> Problem:
What you return must be the full data, repeated verbatim, with no pictures in it.

(Stored entries)
::::::::::
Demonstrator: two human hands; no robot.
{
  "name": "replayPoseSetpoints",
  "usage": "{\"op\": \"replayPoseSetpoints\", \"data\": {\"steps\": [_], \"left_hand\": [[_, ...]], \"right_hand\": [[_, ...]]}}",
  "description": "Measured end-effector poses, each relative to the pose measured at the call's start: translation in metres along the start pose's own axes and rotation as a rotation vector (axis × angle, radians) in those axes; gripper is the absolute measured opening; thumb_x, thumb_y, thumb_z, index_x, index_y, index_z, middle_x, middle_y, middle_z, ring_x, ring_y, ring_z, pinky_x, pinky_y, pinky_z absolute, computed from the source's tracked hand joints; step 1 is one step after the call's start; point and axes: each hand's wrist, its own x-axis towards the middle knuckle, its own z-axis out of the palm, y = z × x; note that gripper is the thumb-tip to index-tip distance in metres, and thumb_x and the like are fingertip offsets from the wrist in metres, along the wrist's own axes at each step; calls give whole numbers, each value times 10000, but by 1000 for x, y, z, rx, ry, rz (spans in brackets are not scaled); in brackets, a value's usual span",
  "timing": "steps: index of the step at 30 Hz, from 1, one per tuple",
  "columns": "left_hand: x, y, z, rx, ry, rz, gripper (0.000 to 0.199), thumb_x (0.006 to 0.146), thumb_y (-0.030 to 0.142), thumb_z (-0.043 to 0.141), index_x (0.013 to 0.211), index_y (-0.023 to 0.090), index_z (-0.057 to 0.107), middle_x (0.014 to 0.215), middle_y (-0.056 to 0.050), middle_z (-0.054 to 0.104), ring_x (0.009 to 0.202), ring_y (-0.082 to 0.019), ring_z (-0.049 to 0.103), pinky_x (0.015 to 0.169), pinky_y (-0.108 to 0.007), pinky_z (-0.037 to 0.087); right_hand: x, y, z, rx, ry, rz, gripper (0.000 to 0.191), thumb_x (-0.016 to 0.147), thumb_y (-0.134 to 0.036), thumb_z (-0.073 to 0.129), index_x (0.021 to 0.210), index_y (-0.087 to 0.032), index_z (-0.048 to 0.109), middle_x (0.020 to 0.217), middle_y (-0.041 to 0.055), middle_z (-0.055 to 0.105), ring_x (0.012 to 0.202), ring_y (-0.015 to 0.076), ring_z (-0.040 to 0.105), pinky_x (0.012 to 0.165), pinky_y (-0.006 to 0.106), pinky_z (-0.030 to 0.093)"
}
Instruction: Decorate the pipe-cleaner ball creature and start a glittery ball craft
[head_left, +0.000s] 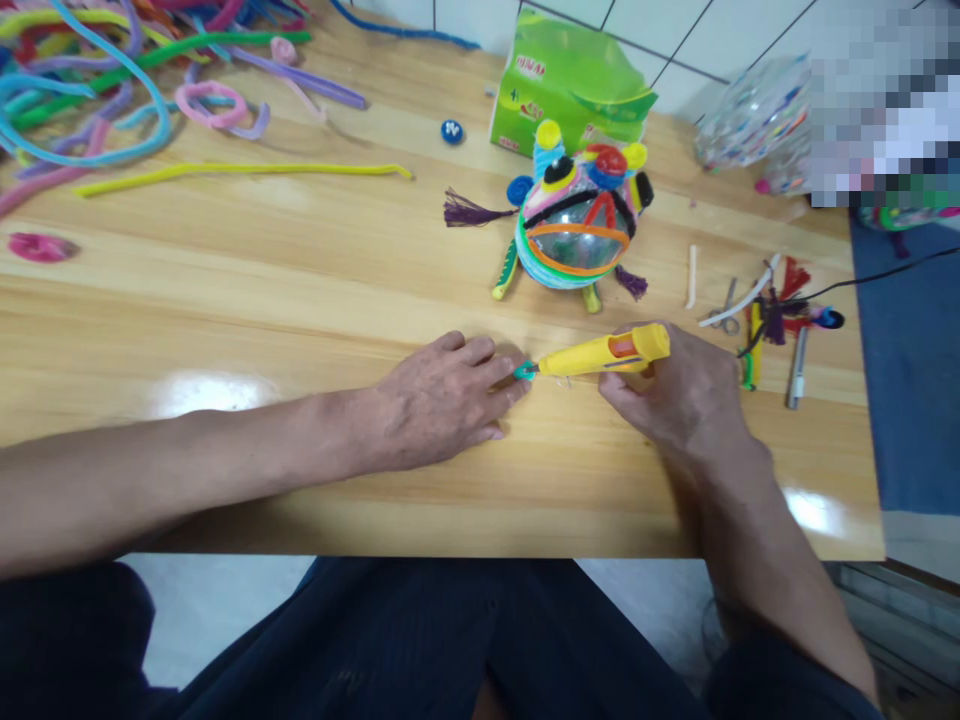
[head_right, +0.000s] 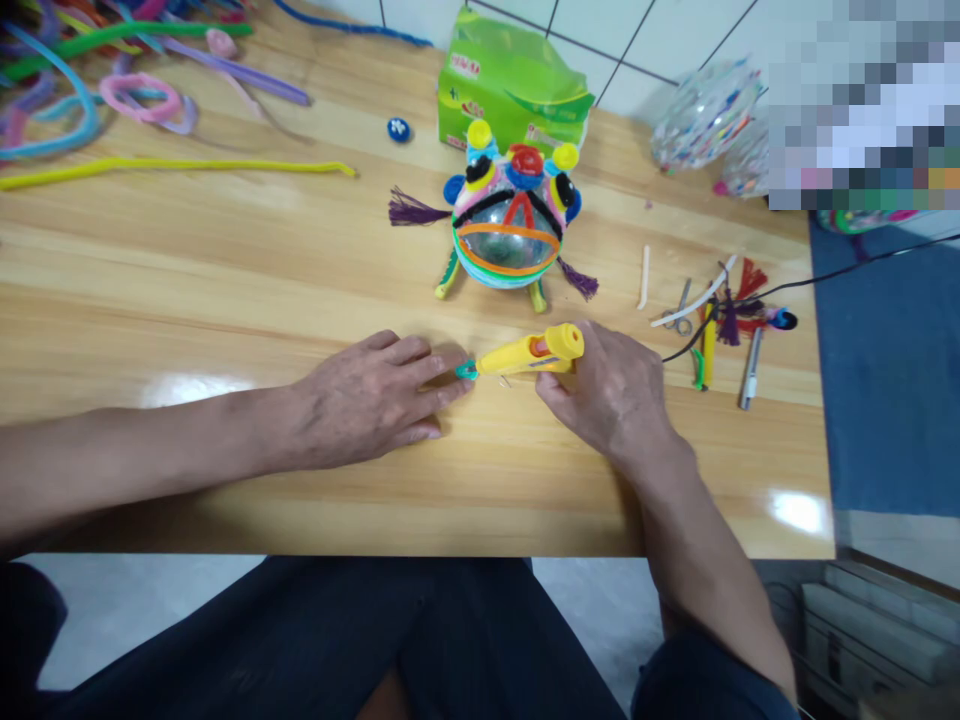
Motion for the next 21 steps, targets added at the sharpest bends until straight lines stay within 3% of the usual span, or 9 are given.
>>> {"op": "replayPoseSetpoints", "data": {"steps": [10, 21], "left_hand": [[-1, -1, 3, -26, 42, 3, 436, 1111, 477, 600, 1459, 227, 682, 1482, -111, 676, 1251, -291, 606, 940, -405, 480], [0, -1, 1, -47, 12, -4, 437, 1101, 463, 610, 1468, 231, 663, 1476, -120, 674, 1268, -294, 593, 945, -399, 463]], "right_hand": [[-1, 4, 1, 19, 64, -47, 221, 781, -326, 647, 983, -241, 674, 819, 77, 771, 759, 297, 723, 613, 364, 488], [-3, 6, 0, 75, 14, -5, 221, 830, -323, 670, 1036, -241, 671, 857, 92, 763, 799, 329, 732, 658, 391, 509]]}}
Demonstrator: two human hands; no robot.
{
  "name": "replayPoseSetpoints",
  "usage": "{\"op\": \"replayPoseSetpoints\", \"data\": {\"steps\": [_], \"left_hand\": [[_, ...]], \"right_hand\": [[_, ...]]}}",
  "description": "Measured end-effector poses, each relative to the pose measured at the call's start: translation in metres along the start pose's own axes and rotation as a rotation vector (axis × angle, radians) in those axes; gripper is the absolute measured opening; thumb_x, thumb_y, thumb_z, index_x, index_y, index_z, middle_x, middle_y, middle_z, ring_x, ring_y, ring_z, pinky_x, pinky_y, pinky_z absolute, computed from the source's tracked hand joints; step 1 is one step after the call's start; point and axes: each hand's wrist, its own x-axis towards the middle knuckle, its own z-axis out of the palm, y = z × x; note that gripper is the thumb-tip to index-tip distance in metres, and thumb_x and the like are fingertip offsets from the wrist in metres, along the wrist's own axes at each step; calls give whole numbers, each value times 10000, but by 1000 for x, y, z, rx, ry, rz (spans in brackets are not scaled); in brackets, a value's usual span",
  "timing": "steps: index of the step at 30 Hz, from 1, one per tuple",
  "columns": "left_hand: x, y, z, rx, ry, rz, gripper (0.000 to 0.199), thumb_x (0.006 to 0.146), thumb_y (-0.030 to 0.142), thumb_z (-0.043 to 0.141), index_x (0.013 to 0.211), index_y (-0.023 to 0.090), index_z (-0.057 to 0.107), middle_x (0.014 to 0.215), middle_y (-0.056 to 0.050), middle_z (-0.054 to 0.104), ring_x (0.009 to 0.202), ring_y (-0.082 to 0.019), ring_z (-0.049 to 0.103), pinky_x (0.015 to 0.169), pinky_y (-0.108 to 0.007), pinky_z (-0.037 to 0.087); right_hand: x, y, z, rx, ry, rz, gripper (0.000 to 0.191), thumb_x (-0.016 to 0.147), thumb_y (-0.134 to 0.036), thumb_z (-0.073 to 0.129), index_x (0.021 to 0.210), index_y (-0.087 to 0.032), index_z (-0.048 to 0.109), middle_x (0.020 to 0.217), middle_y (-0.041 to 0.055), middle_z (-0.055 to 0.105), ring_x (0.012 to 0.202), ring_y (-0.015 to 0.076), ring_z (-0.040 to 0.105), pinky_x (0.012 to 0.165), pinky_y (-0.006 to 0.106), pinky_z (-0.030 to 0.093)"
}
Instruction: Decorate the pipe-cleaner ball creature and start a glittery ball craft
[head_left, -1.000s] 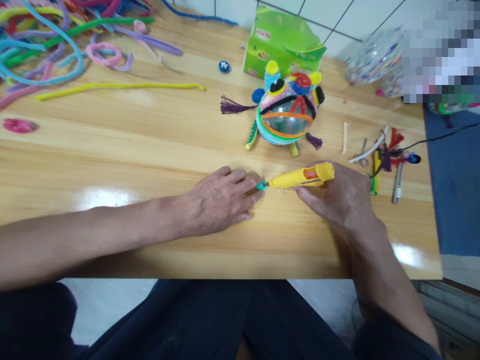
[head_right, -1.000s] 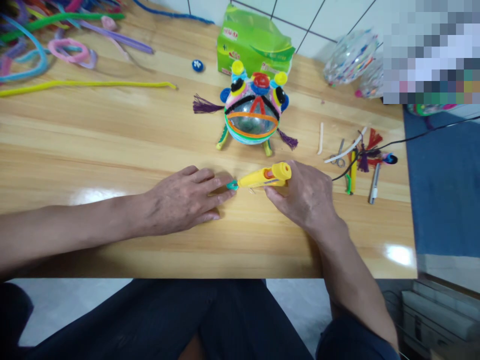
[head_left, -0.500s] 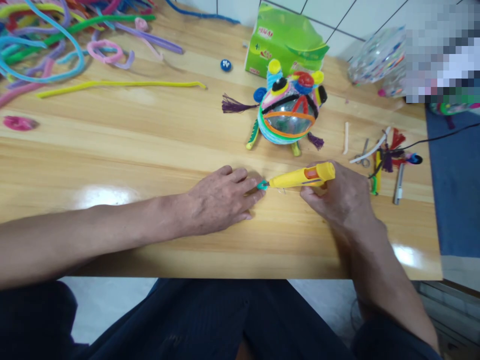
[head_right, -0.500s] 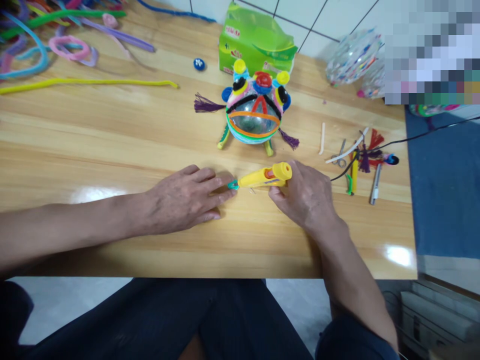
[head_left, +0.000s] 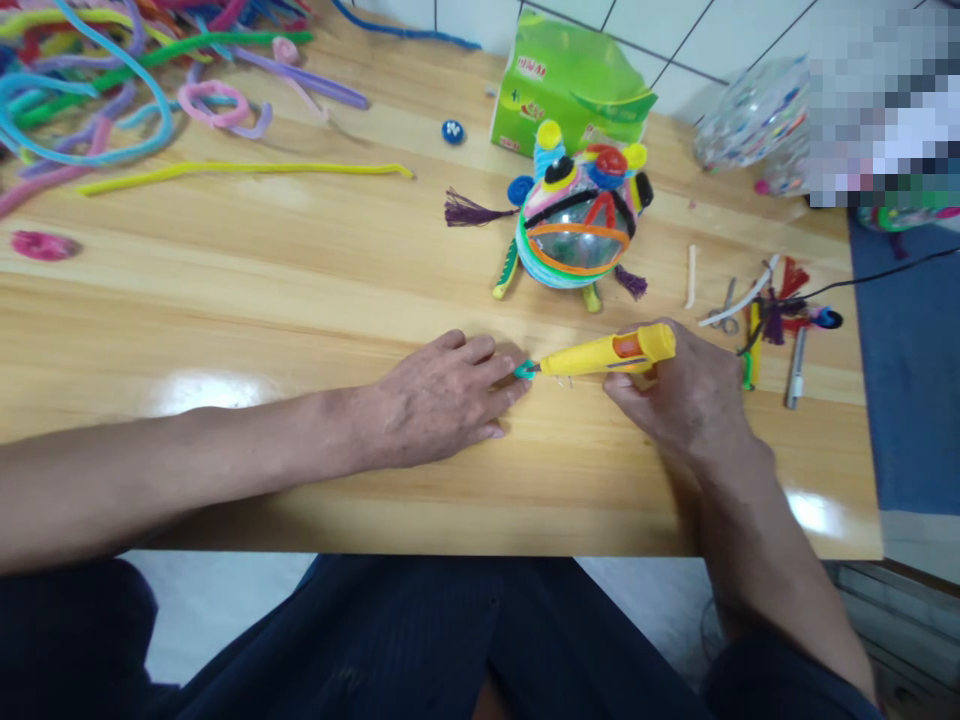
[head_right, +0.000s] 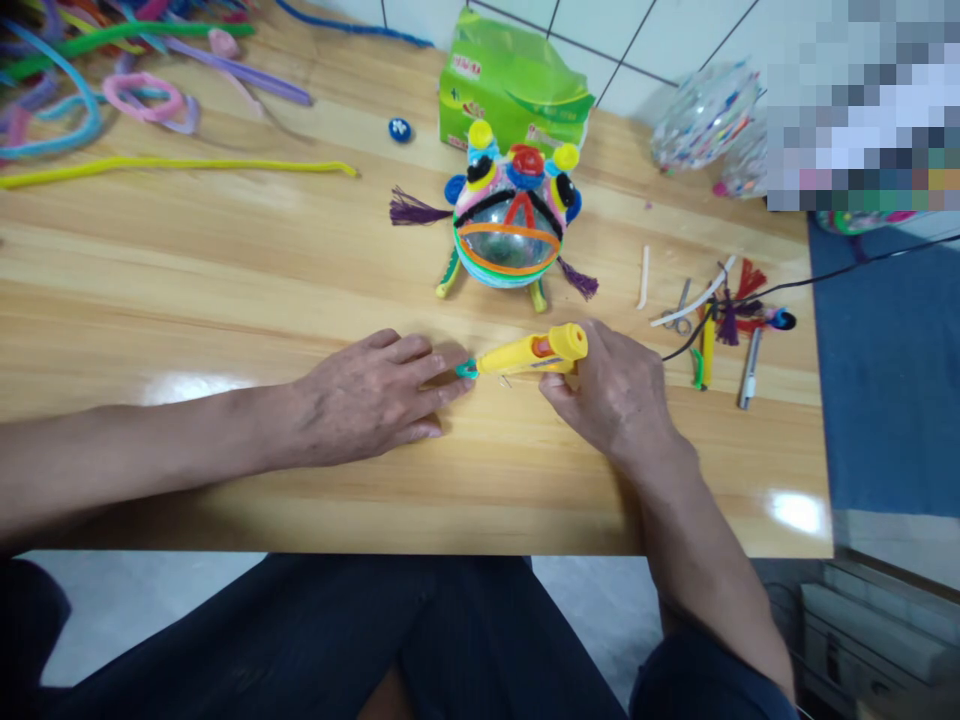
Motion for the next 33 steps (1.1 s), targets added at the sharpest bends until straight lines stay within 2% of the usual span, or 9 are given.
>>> {"op": "replayPoseSetpoints", "data": {"steps": [11, 22, 33], "left_hand": [[0, 0, 1, 9, -8, 5, 452, 1110, 479, 594, 1476, 222, 666, 1510, -122, 661, 1276, -295, 593, 956, -407, 474], [0, 0, 0, -5, -8, -7, 428, 1107, 472, 596, 1452, 233, 679, 1515, -114, 658, 1288, -291, 591, 973, -401, 470], [0, 0, 2, -7, 2, -4, 444, 1102, 474, 608, 1458, 220, 679, 1495, -124, 664, 1275, -299, 588, 960, -417, 481]], "right_hand": [[1, 0, -1, -37, 33, -51, 207, 815, -311, 654, 1010, -248, 684, 828, 69, 775, 753, 288, 716, 620, 366, 496], [1, 2, -1, 46, -25, -28, 193, 874, -347, 650, 1035, -245, 675, 859, 89, 738, 835, 323, 729, 671, 388, 517], [0, 1, 0, 14, -9, -8, 194, 863, -345, 662, 1038, -267, 693, 858, 81, 753, 830, 322, 734, 652, 393, 535]]}}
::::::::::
> Exercise output:
Demonstrator: two human hands; no robot.
{
  "name": "replayPoseSetpoints",
  "usage": "{\"op\": \"replayPoseSetpoints\", \"data\": {\"steps\": [_], \"left_hand\": [[_, ...]], \"right_hand\": [[_, ...]]}}",
  "description": "Measured end-effector poses, each relative to the pose measured at the call's start: translation in metres along the start pose's own axes and rotation as a rotation vector (axis × angle, radians) in those axes; gripper is the absolute measured opening; thumb_x, thumb_y, thumb_z, index_x, index_y, index_z, middle_x, middle_y, middle_z, ring_x, ring_y, ring_z, pinky_x, pinky_y, pinky_z absolute, computed from the source's tracked hand joints; step 1 is one step after the call's start; point and axes: each hand's wrist, its own x-axis towards the middle knuckle, its own z-axis out of the palm, y = z × x; note that gripper is the thumb-tip to index-tip distance in metres, and thumb_x and the like are fingertip offsets from the wrist in metres, along the wrist's own axes at each step; calls give whole numbers, each value times 10000, but by 1000 for x, y, z, rx, ry, rz (spans in brackets are not scaled); in brackets, a value's usual span",
  "timing": "steps: index of the step at 30 Hz, from 1, one per tuple",
  "columns": "left_hand: x, y, z, rx, ry, rz, gripper (0.000 to 0.199), thumb_x (0.006 to 0.146), thumb_y (-0.030 to 0.142), thumb_z (-0.043 to 0.141), index_x (0.013 to 0.211), index_y (-0.023 to 0.090), index_z (-0.057 to 0.107), middle_x (0.014 to 0.215), middle_y (-0.056 to 0.050), middle_z (-0.054 to 0.104), ring_x (0.009 to 0.202), ring_y (-0.082 to 0.019), ring_z (-0.049 to 0.103), pinky_x (0.015 to 0.169), pinky_y (-0.108 to 0.007), pinky_z (-0.037 to 0.087); right_hand: x, y, z, rx, ry, rz, gripper (0.000 to 0.191), thumb_x (-0.016 to 0.147), thumb_y (-0.134 to 0.036), thumb_z (-0.073 to 0.129), index_x (0.021 to 0.210), index_y (-0.087 to 0.032), index_z (-0.048 to 0.109), middle_x (0.020 to 0.217), middle_y (-0.041 to 0.055), middle_z (-0.055 to 0.105), ring_x (0.012 to 0.202), ring_y (-0.015 to 0.076), ring_z (-0.040 to 0.105), pinky_x (0.012 to 0.165), pinky_y (-0.006 to 0.106), pinky_z (-0.030 to 0.093)"
}
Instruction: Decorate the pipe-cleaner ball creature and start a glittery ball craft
[head_left, +0.000s] 
[head_right, +0.000s] 
Motion for the next 21 steps, targets added at the sharpest bends until straight lines stay within 3% of the usual span, or 9 are given.
>>> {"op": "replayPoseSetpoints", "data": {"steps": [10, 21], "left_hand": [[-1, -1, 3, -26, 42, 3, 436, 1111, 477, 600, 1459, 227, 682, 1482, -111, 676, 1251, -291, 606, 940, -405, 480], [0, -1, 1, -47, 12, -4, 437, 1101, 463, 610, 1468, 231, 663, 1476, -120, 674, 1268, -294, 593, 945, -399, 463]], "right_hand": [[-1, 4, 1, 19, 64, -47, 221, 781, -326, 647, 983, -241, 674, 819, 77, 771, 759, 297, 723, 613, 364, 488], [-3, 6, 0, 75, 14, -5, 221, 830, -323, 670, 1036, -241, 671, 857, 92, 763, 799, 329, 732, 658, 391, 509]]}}
Demonstrator: two human hands; no robot.
{
  "name": "replayPoseSetpoints",
  "usage": "{\"op\": \"replayPoseSetpoints\", \"data\": {\"steps\": [_], \"left_hand\": [[_, ...]], \"right_hand\": [[_, ...]]}}",
  "description": "Measured end-effector poses, each relative to the pose measured at the call's start: translation in metres along the start pose's own axes and rotation as a rotation vector (axis × angle, radians) in those axes; gripper is the absolute measured opening; thumb_x, thumb_y, thumb_z, index_x, index_y, index_z, middle_x, middle_y, middle_z, ring_x, ring_y, ring_z, pinky_x, pinky_y, pinky_z absolute, computed from the source's tracked hand joints; step 1 is one step after the call's start; point and axes: each hand's wrist, its own x-axis towards the middle knuckle, its own z-axis out of the palm, y = z × x; note that gripper is the thumb-tip to index-tip distance in metres, and thumb_x and the like are fingertip offsets from the wrist in metres, along the wrist's own axes at each step; calls give whole numbers, each value times 10000, but by 1000 for x, y, z, rx, ry, rz (spans in brackets are not scaled); in brackets, a value's usual span",
  "timing": "steps: index of the step at 30 Hz, from 1, one per tuple",
  "columns": "left_hand: x, y, z, rx, ry, rz, gripper (0.000 to 0.199), thumb_x (0.006 to 0.146), thumb_y (-0.030 to 0.142), thumb_z (-0.043 to 0.141), index_x (0.013 to 0.211), index_y (-0.023 to 0.090), index_z (-0.057 to 0.107), middle_x (0.014 to 0.215), middle_y (-0.056 to 0.050), middle_z (-0.054 to 0.104), ring_x (0.009 to 0.202), ring_y (-0.082 to 0.019), ring_z (-0.049 to 0.103), pinky_x (0.015 to 0.169), pinky_y (-0.108 to 0.007), pinky_z (-0.037 to 0.087); right_hand: x, y, z, rx, ry, rz, gripper (0.000 to 0.191), thumb_x (-0.016 to 0.147), thumb_y (-0.134 to 0.036), thumb_z (-0.073 to 0.129), index_x (0.021 to 0.210), index_y (-0.087 to 0.032), index_z (-0.048 to 0.109), middle_x (0.020 to 0.217), middle_y (-0.041 to 0.055), middle_z (-0.055 to 0.105), ring_x (0.012 to 0.202), ring_y (-0.015 to 0.076), ring_z (-0.040 to 0.105), pinky_x (0.012 to 0.165), pinky_y (-0.006 to 0.106), pinky_z (-0.030 to 0.093)"
}
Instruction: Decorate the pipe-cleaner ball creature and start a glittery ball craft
[head_left, -1.000s] 
[head_right, -1.000s] 
[head_left, -0.500s] 
[head_right, -0.500s] 
[head_left, +0.000s] 
[head_right, +0.000s] 
Motion for the next 33 steps (1.1 s), targets added at the sharpest bends until straight lines stay within 2% of the usual span, or 9 are given.
>>> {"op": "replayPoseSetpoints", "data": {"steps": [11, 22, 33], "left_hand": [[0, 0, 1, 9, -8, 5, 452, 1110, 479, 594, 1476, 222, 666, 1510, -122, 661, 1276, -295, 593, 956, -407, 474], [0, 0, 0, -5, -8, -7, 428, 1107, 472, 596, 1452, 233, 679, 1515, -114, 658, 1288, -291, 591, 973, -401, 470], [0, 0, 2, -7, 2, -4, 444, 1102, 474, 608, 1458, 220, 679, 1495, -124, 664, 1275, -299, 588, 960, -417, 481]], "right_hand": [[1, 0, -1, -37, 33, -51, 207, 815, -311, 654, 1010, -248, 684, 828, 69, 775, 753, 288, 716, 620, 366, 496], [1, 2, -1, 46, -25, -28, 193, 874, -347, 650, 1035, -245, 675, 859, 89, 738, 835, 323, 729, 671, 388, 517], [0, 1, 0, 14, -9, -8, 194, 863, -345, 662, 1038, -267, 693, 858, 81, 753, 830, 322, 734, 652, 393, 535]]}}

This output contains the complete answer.